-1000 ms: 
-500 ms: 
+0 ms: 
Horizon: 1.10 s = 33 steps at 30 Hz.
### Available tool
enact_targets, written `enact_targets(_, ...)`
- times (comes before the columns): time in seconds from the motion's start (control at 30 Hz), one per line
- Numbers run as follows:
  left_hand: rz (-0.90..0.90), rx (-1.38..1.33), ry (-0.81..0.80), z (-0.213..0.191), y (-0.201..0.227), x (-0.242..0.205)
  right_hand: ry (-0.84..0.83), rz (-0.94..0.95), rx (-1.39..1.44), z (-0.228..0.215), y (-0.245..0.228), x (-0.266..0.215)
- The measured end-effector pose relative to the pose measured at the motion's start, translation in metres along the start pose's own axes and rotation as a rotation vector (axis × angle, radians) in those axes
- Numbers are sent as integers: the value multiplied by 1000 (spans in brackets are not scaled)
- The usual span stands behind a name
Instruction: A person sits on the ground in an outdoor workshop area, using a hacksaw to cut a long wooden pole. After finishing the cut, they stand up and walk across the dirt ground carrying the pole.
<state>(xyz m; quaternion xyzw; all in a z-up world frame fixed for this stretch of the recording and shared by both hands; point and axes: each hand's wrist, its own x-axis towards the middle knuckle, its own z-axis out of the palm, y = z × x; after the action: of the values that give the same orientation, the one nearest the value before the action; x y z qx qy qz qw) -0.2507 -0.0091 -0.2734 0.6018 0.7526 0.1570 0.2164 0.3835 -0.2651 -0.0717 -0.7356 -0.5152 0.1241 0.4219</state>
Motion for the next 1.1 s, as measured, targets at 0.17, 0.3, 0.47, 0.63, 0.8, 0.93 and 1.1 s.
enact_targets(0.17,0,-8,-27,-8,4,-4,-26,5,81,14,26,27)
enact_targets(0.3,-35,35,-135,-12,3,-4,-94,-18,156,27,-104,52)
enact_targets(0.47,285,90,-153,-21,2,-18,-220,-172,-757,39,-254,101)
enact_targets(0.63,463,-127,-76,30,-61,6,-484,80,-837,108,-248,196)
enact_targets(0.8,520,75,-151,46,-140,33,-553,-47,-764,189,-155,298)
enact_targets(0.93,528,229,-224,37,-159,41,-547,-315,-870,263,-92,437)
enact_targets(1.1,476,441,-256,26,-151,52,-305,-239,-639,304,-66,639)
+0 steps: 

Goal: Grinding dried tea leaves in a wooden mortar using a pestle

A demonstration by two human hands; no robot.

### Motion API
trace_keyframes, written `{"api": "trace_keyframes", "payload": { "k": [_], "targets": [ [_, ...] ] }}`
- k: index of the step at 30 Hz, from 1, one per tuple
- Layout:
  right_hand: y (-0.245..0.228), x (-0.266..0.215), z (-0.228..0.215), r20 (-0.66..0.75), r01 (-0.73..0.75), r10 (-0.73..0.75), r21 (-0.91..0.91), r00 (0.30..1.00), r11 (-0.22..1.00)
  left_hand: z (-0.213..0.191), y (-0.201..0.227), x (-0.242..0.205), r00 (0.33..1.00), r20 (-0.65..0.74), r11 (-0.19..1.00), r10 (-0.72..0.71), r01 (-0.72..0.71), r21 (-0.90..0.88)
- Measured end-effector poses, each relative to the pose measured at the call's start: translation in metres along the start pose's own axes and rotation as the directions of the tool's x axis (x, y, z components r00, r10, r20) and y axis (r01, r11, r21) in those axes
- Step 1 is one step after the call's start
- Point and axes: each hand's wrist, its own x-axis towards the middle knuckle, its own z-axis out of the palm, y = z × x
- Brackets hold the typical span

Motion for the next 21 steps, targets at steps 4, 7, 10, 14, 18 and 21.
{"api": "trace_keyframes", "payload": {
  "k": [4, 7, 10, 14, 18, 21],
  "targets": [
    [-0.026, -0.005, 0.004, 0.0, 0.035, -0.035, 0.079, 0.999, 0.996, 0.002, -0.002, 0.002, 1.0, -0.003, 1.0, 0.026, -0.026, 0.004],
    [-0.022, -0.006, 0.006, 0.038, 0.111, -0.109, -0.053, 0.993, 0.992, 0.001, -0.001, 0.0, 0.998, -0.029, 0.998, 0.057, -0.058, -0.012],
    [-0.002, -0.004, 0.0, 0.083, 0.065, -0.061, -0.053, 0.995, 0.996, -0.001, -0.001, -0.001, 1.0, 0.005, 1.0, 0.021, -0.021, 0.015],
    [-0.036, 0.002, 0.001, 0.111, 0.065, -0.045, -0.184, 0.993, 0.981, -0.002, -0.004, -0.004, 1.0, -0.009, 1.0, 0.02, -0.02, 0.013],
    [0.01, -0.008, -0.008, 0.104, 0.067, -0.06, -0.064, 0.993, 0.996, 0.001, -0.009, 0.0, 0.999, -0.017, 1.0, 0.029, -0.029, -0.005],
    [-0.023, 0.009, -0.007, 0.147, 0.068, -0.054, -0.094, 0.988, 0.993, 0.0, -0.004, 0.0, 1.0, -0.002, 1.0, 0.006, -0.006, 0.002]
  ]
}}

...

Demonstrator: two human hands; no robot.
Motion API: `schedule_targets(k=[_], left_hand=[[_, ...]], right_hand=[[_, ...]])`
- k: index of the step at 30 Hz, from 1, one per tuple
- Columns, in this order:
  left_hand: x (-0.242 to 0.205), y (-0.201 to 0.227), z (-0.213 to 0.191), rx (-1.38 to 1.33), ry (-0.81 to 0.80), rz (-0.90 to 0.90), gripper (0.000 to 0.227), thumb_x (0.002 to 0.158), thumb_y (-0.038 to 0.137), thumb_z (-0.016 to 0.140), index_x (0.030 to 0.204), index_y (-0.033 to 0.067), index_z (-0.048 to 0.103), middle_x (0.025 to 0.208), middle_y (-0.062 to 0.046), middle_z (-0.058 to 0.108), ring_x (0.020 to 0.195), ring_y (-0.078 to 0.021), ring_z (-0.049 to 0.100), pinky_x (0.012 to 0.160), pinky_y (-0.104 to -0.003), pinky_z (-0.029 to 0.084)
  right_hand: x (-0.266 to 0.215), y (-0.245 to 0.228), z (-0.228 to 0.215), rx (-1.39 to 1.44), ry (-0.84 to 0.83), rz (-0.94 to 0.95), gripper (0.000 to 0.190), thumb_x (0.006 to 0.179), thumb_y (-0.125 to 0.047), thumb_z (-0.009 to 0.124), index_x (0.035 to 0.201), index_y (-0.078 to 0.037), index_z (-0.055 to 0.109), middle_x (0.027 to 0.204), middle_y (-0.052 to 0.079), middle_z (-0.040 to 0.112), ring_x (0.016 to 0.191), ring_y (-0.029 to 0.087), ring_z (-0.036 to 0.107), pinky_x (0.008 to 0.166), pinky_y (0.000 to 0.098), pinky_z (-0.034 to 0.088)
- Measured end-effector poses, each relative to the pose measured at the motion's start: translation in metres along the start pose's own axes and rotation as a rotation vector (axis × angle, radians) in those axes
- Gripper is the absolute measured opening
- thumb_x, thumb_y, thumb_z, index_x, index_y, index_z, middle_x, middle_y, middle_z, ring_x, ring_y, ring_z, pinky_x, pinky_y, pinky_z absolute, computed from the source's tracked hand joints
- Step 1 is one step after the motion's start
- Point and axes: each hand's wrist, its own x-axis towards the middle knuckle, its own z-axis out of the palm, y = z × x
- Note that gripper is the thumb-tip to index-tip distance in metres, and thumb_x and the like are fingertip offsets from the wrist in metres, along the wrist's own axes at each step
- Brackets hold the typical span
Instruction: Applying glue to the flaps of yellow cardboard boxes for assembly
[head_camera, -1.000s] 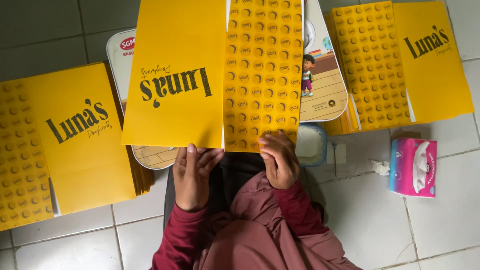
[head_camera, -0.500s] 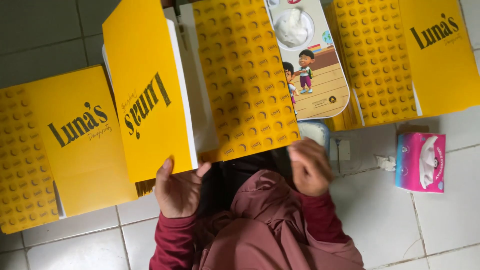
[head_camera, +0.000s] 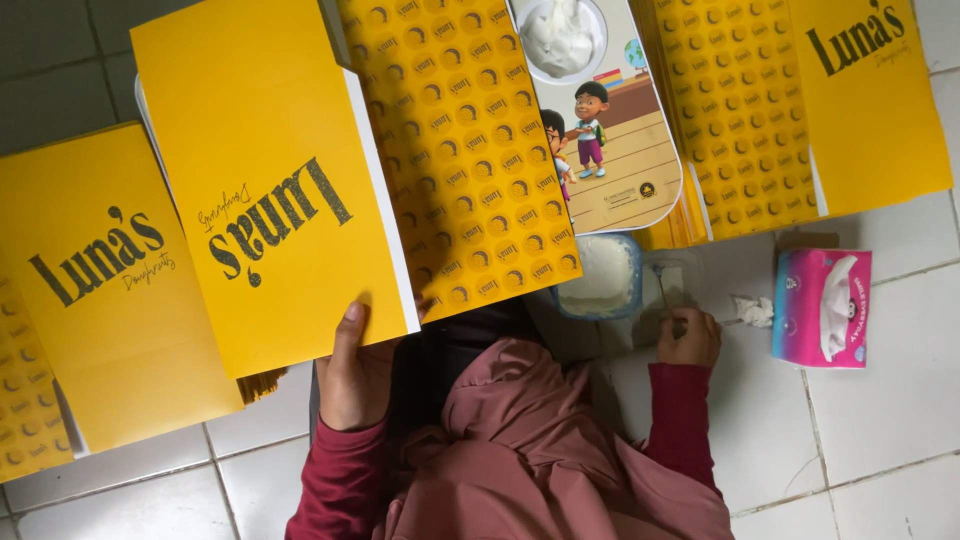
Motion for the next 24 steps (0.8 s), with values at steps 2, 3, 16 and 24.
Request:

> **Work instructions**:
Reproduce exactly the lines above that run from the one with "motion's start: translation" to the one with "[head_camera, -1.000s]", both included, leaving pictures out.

> **Task result**:
- Measured end-effector poses, each relative to the pose measured at the motion's start: translation in metres along the start pose's own axes and rotation as a rotation vector (axis × angle, radians) in those axes
- Gripper is the absolute measured opening
- thumb_x, thumb_y, thumb_z, index_x, index_y, index_z, middle_x, middle_y, middle_z, ring_x, ring_y, ring_z, pinky_x, pinky_y, pinky_z absolute, computed from the source's tracked hand joints
- Step 1 is one step after the motion's start
- Point and axes: each hand's wrist, its own x-axis towards the middle knuckle, its own z-axis out of the palm, y = z × x
- Note that gripper is the thumb-tip to index-tip distance in metres, and thumb_x and the like are fingertip offsets from the wrist in metres, along the wrist's own axes at each step
- Brackets hold the typical span
Instruction: Applying glue to the flaps of yellow cardboard boxes for assembly
[head_camera, -1.000s] 

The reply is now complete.